* _Task instructions_:
Comb the records below for the string "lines" and copy each line where it turns up.

─── Data to process ───

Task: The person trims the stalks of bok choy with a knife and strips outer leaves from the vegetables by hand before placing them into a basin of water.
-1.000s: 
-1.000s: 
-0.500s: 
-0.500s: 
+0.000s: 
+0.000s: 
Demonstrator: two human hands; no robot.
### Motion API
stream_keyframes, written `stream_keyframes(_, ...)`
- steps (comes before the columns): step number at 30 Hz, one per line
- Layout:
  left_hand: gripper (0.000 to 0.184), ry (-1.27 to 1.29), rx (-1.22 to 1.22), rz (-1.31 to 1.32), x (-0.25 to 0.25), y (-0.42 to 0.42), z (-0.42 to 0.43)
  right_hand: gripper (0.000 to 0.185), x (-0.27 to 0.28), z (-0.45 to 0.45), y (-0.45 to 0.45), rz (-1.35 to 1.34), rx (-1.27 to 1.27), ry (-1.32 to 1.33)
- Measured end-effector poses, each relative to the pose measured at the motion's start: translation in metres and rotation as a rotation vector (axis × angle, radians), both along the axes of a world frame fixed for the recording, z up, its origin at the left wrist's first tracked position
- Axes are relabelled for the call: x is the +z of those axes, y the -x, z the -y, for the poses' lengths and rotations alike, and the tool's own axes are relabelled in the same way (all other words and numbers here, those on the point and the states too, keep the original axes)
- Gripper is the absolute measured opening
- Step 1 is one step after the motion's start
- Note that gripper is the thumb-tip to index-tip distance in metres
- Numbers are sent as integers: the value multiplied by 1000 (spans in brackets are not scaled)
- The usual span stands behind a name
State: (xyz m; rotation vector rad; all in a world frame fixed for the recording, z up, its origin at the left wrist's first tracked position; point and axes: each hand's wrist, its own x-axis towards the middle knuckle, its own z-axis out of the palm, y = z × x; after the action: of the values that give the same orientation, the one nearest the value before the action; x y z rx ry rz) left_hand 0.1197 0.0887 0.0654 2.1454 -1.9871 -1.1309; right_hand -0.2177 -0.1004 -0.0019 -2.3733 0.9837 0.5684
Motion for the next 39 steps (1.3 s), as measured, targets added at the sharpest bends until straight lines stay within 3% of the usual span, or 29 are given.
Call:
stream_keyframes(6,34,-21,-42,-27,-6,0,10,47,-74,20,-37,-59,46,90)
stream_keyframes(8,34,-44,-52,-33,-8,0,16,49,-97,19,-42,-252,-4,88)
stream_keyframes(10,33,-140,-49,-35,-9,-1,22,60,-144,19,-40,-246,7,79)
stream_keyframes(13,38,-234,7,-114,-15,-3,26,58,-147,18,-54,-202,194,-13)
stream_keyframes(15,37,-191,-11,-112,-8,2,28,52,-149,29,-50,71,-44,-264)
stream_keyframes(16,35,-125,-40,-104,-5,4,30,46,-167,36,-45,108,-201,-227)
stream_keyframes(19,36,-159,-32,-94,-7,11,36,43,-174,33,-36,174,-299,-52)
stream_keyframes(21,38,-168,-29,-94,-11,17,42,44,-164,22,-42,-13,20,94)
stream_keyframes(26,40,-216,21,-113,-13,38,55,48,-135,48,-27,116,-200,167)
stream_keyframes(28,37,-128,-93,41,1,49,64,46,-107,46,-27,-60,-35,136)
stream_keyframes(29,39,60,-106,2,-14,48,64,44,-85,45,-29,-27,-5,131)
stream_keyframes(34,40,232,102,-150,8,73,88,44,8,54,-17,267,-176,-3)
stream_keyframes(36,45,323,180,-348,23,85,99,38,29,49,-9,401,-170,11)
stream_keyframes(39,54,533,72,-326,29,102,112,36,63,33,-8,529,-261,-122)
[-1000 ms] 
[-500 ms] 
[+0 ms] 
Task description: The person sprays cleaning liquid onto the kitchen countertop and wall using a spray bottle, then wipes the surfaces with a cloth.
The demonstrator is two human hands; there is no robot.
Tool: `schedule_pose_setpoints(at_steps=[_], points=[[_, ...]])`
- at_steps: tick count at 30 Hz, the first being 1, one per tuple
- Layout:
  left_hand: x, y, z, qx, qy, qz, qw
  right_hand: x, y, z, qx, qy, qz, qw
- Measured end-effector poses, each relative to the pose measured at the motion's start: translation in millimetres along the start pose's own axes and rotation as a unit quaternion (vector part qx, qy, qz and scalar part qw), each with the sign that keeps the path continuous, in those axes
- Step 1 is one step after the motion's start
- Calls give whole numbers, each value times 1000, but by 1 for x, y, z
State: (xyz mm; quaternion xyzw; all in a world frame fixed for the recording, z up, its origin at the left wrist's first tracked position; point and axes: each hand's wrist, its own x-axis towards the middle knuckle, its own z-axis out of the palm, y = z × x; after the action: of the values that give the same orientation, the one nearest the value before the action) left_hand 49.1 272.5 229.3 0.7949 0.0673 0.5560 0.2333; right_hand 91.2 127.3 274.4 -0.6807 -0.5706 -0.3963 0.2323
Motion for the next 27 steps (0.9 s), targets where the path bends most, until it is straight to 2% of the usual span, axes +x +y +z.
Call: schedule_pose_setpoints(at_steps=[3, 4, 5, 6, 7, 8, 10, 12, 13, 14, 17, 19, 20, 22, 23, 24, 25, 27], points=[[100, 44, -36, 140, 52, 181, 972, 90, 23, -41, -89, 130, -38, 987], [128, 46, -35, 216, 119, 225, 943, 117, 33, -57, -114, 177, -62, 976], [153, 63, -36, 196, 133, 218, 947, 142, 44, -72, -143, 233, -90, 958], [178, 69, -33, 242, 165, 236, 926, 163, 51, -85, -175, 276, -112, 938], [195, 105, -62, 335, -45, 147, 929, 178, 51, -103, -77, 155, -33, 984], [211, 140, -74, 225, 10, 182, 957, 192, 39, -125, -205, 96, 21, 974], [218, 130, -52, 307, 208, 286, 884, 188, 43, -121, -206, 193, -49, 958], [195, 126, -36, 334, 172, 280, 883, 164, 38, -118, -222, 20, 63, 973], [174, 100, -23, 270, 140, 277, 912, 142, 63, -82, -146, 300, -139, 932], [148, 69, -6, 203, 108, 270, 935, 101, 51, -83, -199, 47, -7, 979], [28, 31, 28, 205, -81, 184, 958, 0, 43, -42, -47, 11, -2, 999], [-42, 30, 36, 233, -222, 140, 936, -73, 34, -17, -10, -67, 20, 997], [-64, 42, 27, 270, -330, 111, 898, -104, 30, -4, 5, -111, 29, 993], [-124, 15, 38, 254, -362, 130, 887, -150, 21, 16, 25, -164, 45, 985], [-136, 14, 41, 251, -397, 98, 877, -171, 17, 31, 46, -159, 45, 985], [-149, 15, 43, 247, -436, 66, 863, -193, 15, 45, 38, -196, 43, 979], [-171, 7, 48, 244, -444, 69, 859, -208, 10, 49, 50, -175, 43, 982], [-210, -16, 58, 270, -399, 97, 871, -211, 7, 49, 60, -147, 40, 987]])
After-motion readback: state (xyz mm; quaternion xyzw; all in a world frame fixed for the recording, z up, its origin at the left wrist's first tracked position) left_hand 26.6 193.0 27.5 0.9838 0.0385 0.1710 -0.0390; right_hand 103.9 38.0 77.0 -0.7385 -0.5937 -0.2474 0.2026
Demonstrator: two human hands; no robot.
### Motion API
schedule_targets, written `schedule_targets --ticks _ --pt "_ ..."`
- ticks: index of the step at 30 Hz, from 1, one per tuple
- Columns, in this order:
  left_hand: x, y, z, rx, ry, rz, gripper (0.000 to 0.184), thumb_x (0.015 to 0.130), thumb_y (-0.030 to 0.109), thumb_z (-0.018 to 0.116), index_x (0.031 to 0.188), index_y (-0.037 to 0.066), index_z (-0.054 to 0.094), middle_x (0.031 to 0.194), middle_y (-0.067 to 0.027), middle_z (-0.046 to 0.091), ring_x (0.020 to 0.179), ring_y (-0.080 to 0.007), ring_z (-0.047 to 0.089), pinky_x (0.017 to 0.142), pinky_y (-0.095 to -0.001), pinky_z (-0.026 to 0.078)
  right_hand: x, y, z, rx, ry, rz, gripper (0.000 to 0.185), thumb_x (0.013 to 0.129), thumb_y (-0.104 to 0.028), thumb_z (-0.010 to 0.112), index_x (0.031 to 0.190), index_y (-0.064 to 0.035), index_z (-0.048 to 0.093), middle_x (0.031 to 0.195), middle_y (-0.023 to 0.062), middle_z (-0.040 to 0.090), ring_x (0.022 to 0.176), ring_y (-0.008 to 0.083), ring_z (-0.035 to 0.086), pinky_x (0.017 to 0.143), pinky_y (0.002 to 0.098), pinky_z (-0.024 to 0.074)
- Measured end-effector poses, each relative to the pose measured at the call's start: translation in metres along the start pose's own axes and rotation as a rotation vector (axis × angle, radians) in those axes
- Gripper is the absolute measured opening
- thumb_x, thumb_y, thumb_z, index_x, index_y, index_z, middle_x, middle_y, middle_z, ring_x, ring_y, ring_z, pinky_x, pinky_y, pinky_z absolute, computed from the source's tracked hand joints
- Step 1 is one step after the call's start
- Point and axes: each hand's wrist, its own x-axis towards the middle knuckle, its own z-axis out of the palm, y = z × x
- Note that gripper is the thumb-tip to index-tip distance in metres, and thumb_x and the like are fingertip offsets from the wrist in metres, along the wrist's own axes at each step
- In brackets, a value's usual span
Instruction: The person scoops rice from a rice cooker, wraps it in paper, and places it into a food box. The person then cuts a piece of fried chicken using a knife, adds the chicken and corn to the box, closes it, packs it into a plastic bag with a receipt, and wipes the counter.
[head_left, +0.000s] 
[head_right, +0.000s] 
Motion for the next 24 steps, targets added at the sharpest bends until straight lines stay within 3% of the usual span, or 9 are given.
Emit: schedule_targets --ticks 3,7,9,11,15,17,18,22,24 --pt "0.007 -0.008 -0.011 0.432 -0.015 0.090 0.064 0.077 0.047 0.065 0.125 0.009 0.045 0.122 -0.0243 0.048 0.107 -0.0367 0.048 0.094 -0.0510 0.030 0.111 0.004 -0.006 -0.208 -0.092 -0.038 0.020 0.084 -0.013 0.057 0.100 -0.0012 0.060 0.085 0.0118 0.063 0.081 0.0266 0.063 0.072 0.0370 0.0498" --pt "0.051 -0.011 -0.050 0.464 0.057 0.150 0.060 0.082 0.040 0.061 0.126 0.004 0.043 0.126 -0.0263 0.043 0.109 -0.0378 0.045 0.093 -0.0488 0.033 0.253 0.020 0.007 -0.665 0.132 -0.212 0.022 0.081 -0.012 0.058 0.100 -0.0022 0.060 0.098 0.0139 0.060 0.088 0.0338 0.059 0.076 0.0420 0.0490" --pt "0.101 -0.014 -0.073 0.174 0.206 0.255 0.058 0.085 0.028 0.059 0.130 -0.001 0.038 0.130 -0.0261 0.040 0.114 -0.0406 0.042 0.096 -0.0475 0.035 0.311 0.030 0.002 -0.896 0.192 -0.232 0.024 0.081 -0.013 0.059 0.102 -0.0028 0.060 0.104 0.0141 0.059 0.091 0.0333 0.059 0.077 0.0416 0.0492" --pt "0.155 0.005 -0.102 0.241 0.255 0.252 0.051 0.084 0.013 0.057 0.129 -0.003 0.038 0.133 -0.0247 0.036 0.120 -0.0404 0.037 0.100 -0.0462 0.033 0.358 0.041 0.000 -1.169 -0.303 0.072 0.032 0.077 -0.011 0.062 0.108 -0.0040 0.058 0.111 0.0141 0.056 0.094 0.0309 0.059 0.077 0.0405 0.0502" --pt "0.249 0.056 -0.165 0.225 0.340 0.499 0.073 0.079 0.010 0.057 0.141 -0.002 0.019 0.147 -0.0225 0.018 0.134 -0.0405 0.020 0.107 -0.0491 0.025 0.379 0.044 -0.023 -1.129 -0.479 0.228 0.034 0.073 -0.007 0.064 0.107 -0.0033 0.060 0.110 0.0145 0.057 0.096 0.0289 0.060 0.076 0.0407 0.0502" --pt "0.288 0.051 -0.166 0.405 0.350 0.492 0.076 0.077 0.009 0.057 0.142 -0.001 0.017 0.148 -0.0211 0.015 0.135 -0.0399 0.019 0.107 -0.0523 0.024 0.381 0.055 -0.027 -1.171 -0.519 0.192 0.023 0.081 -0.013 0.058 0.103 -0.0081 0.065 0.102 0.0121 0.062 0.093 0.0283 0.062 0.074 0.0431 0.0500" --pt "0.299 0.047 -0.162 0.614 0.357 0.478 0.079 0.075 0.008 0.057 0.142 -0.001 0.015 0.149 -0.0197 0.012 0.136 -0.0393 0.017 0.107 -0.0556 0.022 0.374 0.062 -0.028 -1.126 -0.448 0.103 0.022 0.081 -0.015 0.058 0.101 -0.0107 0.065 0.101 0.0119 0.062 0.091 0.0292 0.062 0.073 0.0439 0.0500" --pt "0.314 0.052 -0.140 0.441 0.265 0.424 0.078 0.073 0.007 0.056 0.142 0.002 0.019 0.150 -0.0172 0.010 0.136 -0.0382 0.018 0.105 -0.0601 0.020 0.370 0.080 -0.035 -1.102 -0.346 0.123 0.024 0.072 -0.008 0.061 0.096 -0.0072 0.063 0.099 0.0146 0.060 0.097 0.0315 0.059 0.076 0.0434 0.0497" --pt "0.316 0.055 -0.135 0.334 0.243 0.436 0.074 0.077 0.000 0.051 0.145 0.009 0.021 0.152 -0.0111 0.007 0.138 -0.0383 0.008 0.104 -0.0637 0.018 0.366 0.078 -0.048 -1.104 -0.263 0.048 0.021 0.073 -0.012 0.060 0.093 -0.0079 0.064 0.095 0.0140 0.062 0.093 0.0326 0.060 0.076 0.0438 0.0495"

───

* _Answer to the exercise_:
Motion for the next 39 steps (1.3 s), as measured, targets added at the sharpest bends until straight lines stay within 3% of the usual span, or 29 are given.
Motion for the next 24 steps, targets added at the sharpest bends until straight lines stay within 3% of the usual span, or 9 are given.

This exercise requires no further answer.